Агата снова подняла табличку: «Надо идти дальше», а потом достала из кармана платья карту, – видимо, подобрала с земли. Когда Хью потянулся к ней, Агата проворно спрятала ее за спину.
– Отдай карту Генри, – ровным голосом сказал Джетт.
Хью рассмеялся:
– Ему? Ты что, не видел, что он сделал? Он только тронул их, и пять человек повалились как подкошенные. А до этого? Этот железный гад издевался над нами, а он сидел и смотрел.
– Он нам жизнь спас.
– Ага, конечно. Я думал, у меня голова от боли взорвется, я вот сейчас вспомнил – и взмок весь! В общем, так: если идем дальше, главным буду я. Дай карту.
Агата покачала головой, и Хью подошел ближе.
– Как бы ты ни строила из себя важную персону и ни глядела на меня как на жука, ты – всего лишь девчонка, а нас четверо, и главный – я. Быстро давай мне карту, или пожалеешь.
Ее взгляд полыхнул такой злостью, что Хью попятился, но тут Агата протянула ему карту.
– А теперь пошли. Эти гады затоптали все мои вещи, – напряженно пробормотал Хью и бросился собирать перевернутые корзины. – Такое одеяло загубили! Одни лохмотья остались.
Он запихнул остатки одеяла в корзину и, подхватив свое, местами обугленное имущество, двинулся к выходу. Сван бросился за ним, остальные тоже, а Генри все стоял, глядя на скриплеров.
– Пал, ты здесь? – негромко спросил он.
Все скриплеры тоскливо повернулись к нему, но никто не ответил. Они казались совершенно одинаковыми, зубчатого ободка ни на ком не было, и Генри, не оглядываясь, пошел к выходу.
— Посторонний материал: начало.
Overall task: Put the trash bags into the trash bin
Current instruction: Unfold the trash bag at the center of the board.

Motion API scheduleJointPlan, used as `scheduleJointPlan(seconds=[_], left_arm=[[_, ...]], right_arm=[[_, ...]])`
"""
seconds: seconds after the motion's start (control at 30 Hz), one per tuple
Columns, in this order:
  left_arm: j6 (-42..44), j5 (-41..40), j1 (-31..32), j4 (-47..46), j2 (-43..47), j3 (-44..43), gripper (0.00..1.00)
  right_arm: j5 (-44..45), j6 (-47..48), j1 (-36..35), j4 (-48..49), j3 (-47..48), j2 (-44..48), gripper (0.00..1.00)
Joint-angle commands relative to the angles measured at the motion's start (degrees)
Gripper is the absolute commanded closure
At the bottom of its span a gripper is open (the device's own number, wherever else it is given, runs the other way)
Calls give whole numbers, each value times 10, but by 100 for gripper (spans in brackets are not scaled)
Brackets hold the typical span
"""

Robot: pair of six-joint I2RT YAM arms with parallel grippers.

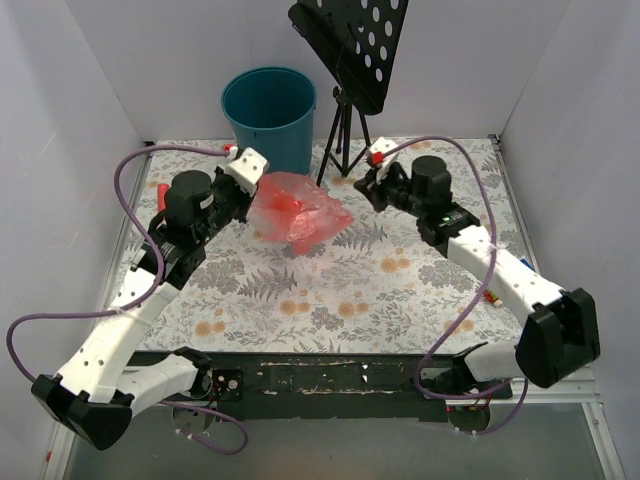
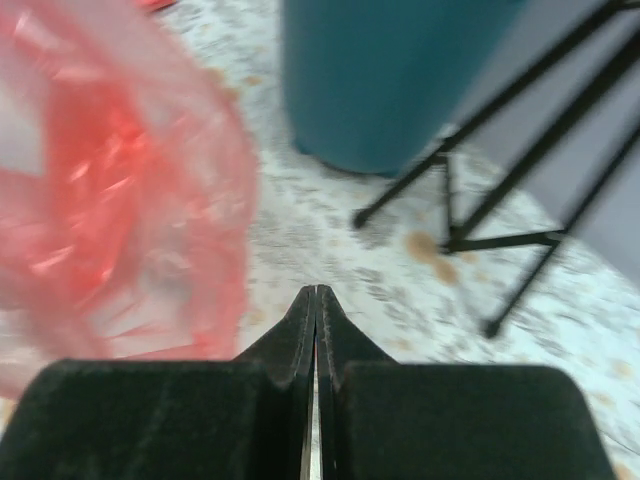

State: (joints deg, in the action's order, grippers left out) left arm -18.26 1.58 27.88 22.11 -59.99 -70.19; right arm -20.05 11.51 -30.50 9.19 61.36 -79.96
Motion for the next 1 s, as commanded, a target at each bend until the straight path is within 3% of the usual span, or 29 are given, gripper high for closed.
scheduleJointPlan(seconds=[0.0, 0.23, 0.27, 0.3, 0.4, 0.43, 0.63, 0.97], left_arm=[[58, -47, 2, 28, 52, 58, 100], [37, -30, 2, 6, 60, 74, 100], [33, -32, 2, -4, 65, 74, 100], [33, -24, 2, -14, 71, 76, 100], [31, 2, 6, -22, 85, 77, 100], [27, 3, 7, -14, 82, 71, 100], [1, -45, 7, -11, 66, 33, 100], [-32, -96, 7, -25, -13, -80, 100]], right_arm=[[90, 56, 25, -29, 18, 84, 99], [-68, 32, 25, -76, 20, 77, 99], [-95, 35, 21, -80, 23, 65, 95], [-111, 40, 16, -87, 25, 54, 71], [-144, 27, -7, -83, 28, 23, 23], [-149, 13, -17, -77, 28, 13, 18], [-141, -24, -94, -25, 16, -12, 15], [-145, -106, -142, 43, 38, -53, 16]])
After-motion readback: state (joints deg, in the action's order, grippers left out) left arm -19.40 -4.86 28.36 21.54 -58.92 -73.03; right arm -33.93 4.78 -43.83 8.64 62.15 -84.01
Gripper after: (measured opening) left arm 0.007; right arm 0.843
Одно стало ясно сразу: картой Хью пользоваться не умел. Генри безжизненно подумал, что им надо на юго-восток, а они сейчас явно идут на север, и Агата наконец это поняла. Она вырвала у Хью карту и повела всех в другую сторону. Хью скривился, но не возразил – полчаса в темном лесу, кажется, отбили у него охоту спорить.
Впрочем, Агата тоже скоро потеряла направление: ночь была темная, месяц светил едва заметно. Генри шел сзади, шагах в десяти от остальных – его так старались избегать, что он решил упростить им задачу. Он вдруг подумал, что, оказывается, настоящее одиночество – это когда ты рядом с людьми, которые даже смотреть на тебя не хотят. Впрочем, мысль была вялой, она едва пробивалась сквозь жар. На смену восторгу от собственной силы пришла тяжелая, болезненная усталость. Руки горели, лоб пылал, язык словно распух и заполнил весь рот.